Quite often this means using one or two roles as a stable income base while
working on the other things. A lot of consultants and business owners work
this way.

Some things that stood out to me:

\- You didn't mention wanting a high income anywhere, which means you may be
able to work this out by identifying a minimum income level. If you can do
this, IMO you get major bonus points for being able to be more measured,
flexible, and open with your schedule, especially in values-oriented work.

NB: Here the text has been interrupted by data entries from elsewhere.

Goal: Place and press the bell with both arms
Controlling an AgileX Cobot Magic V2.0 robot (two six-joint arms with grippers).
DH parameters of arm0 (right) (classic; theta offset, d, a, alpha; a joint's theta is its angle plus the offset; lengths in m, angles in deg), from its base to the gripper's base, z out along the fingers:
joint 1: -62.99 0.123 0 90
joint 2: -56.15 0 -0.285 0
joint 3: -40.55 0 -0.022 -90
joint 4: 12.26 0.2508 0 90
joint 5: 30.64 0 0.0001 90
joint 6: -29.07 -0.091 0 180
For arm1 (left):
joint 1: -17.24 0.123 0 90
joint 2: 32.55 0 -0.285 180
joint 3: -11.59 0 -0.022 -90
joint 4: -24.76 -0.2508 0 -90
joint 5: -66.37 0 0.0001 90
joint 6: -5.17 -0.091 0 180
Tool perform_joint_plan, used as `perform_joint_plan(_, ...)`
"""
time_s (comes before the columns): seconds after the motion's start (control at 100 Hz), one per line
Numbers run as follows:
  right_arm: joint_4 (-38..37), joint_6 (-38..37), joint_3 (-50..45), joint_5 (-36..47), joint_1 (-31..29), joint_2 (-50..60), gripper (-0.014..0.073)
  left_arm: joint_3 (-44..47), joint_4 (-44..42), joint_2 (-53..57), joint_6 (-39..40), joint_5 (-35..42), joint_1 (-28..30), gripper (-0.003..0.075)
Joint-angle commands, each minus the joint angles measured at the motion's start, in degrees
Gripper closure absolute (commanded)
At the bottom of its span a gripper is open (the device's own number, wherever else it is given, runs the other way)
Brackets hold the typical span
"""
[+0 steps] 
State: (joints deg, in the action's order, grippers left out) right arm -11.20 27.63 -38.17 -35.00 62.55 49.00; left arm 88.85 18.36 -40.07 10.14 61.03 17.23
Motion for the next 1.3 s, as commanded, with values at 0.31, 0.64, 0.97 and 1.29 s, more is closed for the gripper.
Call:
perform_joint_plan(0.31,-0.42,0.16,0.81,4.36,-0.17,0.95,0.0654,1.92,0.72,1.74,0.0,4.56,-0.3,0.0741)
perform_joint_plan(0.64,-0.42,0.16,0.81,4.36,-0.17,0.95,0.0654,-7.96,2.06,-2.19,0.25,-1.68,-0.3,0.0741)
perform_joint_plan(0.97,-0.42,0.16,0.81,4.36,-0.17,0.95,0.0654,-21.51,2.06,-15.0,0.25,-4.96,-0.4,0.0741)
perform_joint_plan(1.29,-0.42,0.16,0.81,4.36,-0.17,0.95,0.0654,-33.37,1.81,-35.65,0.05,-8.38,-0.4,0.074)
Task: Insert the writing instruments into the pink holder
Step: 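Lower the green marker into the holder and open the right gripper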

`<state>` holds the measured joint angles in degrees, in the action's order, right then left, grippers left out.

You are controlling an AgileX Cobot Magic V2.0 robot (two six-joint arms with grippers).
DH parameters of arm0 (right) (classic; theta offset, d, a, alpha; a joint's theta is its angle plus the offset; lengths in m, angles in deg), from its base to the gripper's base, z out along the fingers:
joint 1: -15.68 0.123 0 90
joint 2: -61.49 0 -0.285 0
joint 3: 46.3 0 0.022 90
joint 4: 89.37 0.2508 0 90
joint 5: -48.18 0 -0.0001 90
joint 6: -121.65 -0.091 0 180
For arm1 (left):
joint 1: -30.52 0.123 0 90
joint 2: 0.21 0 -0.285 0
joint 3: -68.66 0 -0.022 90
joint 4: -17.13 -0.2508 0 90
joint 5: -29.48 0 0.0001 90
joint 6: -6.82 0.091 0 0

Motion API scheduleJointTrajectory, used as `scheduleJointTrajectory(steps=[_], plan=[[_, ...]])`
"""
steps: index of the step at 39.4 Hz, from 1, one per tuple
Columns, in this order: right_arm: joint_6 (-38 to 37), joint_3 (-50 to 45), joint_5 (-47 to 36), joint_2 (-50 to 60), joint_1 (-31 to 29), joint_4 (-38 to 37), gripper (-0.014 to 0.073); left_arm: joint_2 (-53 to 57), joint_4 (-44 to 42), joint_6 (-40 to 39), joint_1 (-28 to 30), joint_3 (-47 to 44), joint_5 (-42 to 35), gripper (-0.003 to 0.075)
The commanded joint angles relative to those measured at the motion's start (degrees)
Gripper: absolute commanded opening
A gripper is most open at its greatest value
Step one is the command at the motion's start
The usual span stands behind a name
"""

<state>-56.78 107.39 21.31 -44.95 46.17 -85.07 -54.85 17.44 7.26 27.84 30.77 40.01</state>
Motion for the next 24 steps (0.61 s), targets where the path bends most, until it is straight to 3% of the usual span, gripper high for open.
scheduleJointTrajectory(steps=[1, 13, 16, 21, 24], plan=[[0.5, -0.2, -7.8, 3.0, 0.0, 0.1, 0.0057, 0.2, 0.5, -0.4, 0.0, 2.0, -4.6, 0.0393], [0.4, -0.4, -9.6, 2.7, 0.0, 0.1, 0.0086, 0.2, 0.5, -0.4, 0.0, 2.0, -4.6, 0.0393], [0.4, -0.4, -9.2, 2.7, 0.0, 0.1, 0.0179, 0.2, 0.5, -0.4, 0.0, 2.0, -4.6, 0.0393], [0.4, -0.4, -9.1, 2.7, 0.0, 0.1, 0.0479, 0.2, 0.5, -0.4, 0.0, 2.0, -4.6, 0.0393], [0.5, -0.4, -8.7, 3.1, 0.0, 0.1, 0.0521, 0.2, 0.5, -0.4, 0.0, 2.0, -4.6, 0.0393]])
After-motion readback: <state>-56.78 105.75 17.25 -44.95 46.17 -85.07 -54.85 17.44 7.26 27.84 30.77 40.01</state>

\- Values and interests point at strengths. One can sometimes change a job in
place, creatively organizing options at work and negotiating with an employer
to bring those strengths to bear. This could involve everything from pitching
a new project that overlaps with VR interests to starting a podcast for
employees where you work.

\- You have some big-picture expressions like "push for" in there. In my
experience you'll probably need to develop your own frameworks for logging and
measuring your progress in these efforts. Otherwise it's too easy to lose
traction fast, and maybe even feel like a failure when it could be more
helpful to look at it as first moves or first experiments.

Hope that helps! Nice job here and good luck.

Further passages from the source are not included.